_What is needed:_ Write out, word for word, every line in the data below from the one containing "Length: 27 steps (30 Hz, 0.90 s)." to the one containing "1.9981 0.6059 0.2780", both of them included.
___ Dataset
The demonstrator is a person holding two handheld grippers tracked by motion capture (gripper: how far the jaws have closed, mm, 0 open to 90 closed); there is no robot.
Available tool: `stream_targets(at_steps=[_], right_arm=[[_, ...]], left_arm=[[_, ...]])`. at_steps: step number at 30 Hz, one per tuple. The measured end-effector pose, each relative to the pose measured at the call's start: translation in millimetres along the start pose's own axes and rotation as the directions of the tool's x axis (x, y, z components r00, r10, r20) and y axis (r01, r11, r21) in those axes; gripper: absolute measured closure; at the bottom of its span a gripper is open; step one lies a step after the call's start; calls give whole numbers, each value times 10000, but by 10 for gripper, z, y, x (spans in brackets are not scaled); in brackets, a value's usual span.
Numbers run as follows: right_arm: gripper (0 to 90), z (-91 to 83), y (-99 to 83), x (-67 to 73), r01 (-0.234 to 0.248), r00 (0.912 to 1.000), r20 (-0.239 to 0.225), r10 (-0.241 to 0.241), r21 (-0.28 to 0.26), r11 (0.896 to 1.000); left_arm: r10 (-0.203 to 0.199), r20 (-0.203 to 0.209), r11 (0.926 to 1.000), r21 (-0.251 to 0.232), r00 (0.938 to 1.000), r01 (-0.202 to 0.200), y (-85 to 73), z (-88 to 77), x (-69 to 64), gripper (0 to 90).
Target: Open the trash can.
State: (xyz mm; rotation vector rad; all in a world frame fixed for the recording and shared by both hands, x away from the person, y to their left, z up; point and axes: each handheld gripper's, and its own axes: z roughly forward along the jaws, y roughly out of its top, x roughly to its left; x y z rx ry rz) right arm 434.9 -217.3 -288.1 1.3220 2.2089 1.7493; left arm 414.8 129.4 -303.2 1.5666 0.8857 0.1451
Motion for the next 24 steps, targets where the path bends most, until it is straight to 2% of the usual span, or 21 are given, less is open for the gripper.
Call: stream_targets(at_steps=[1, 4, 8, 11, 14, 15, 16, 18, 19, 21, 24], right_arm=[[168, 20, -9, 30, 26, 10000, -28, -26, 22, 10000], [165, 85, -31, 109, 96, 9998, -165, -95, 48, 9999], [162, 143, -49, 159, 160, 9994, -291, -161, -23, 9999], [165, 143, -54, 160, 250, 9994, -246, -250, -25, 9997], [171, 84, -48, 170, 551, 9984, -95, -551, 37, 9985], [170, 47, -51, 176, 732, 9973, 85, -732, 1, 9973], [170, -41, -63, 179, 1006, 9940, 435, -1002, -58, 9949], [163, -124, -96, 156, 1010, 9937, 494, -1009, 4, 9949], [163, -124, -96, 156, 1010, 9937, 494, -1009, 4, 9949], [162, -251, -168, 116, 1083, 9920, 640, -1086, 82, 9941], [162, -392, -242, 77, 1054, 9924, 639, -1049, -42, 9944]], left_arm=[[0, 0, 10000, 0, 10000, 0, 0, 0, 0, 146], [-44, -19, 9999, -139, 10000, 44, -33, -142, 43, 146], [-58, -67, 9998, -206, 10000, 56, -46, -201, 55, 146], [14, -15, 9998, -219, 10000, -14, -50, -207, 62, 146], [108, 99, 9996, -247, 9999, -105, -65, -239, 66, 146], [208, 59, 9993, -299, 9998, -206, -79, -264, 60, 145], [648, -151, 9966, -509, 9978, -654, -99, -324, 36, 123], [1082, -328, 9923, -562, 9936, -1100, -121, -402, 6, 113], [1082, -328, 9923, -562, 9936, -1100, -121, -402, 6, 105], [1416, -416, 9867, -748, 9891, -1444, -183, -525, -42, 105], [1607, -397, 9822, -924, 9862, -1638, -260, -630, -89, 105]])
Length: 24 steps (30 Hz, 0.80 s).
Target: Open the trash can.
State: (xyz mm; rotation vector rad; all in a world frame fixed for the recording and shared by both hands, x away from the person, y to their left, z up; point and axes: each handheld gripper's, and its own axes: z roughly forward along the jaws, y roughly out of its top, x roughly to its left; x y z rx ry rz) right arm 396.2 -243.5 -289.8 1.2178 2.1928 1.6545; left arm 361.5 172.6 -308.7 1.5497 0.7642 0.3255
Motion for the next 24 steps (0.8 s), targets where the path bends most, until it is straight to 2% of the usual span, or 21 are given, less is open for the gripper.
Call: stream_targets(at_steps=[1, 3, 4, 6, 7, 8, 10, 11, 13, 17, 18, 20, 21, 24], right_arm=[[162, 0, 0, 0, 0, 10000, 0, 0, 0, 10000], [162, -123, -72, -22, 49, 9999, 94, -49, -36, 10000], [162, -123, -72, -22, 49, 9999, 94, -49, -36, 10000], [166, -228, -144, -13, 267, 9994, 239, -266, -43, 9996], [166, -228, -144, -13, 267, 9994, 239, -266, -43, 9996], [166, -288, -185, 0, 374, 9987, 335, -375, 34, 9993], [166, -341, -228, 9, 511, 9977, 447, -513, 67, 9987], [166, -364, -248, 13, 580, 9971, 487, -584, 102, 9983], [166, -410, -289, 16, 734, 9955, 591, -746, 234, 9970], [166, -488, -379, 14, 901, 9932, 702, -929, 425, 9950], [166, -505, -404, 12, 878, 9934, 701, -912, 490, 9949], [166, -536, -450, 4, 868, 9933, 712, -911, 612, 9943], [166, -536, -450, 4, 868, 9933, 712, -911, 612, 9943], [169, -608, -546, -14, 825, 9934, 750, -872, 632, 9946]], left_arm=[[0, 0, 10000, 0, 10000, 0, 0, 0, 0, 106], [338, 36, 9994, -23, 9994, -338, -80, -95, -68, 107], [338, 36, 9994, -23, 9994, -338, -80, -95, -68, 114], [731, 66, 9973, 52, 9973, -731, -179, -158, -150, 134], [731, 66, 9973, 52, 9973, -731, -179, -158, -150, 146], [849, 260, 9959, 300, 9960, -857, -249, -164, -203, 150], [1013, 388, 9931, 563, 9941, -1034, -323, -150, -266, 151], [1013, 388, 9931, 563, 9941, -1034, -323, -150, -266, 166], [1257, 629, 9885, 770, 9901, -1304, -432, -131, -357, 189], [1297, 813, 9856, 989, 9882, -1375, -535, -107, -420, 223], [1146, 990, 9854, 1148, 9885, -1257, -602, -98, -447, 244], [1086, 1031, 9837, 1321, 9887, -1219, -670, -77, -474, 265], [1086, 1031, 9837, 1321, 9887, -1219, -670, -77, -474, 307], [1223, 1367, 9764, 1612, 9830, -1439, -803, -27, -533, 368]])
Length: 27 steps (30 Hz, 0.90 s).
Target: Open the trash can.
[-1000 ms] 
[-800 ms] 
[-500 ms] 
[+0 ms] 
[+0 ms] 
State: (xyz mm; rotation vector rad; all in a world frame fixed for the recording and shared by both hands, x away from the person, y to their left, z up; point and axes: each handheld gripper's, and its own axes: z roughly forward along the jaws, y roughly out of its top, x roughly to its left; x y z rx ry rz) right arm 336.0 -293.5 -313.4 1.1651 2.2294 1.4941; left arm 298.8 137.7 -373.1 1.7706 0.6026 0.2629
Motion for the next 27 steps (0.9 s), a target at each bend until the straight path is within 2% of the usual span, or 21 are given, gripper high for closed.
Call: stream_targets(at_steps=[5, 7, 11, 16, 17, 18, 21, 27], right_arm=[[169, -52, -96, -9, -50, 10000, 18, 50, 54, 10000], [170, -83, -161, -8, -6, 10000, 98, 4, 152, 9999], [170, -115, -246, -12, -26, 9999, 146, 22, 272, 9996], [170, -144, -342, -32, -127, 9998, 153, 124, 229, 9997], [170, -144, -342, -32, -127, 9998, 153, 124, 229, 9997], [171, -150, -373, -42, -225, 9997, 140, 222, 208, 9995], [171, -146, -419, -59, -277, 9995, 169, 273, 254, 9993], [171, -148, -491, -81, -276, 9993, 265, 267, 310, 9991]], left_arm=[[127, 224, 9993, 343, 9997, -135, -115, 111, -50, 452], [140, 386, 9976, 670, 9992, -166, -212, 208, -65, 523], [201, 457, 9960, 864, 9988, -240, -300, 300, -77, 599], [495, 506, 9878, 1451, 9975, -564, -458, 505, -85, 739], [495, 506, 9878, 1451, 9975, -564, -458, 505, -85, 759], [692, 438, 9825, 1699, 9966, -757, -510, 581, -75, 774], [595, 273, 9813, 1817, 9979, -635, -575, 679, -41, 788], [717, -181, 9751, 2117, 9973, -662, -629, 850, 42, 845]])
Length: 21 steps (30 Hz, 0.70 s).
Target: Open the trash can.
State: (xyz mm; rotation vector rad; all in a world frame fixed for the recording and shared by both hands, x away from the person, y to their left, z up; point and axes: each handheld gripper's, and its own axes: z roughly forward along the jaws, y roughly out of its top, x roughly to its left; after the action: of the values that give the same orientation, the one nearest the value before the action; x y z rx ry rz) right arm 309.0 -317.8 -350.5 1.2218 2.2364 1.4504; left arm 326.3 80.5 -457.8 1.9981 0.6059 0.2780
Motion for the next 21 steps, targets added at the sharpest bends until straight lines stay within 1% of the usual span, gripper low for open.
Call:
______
_Answer area:_
Length: 27 steps (30 Hz, 0.90 s).
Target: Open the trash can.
[-1000 ms] 
[-800 ms] 
[-500 ms] 
[+0 ms] 
[+0 ms] 
State: (xyz mm; rotation vector rad; all in a world frame fixed for the recording and shared by both hands, x away from the person, y to their left, z up; point and axes: each handheld gripper's, and its own axes: z roughly forward along the jaws, y roughly out of its top, x roughly to its left; x y z rx ry rz) right arm 336.0 -293.5 -313.4 1.1651 2.2294 1.4941; left arm 298.8 137.7 -373.1 1.7706 0.6026 0.2629
Motion for the next 27 steps (0.9 s), a target at each bend until the straight path is within 2% of the usual span, or 21 are given, gripper high for closed.
Call: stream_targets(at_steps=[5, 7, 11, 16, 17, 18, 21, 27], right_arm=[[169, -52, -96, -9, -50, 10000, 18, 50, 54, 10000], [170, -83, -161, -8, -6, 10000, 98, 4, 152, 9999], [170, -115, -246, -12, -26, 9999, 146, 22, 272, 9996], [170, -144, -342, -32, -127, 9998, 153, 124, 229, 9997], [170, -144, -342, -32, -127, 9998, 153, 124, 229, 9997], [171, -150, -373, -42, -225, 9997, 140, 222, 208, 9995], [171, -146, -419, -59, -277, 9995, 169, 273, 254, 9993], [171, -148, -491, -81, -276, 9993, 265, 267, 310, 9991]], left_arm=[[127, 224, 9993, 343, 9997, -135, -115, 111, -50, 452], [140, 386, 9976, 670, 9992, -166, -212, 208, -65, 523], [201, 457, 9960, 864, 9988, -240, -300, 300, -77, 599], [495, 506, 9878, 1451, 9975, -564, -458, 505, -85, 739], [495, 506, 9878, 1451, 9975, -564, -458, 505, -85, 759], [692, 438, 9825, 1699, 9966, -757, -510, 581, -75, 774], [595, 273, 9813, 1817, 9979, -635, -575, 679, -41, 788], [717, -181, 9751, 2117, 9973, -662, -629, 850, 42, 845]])
Length: 21 steps (30 Hz, 0.70 s).
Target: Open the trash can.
State: (xyz mm; rotation vector rad; all in a world frame fixed for the recording and shared by both hands, x away from the person, y to their left, z up; point and axes: each handheld gripper's, and its own axes: z roughly forward along the jaws, y roughly out of its top, x roughly to its left; after the action: of the values that give the same orientation, the one nearest the value before the action; x y z rx ry rz) right arm 309.0 -317.8 -350.5 1.2218 2.2364 1.4504; left arm 326.3 80.5 -457.8 1.9981 0.6059 0.2780

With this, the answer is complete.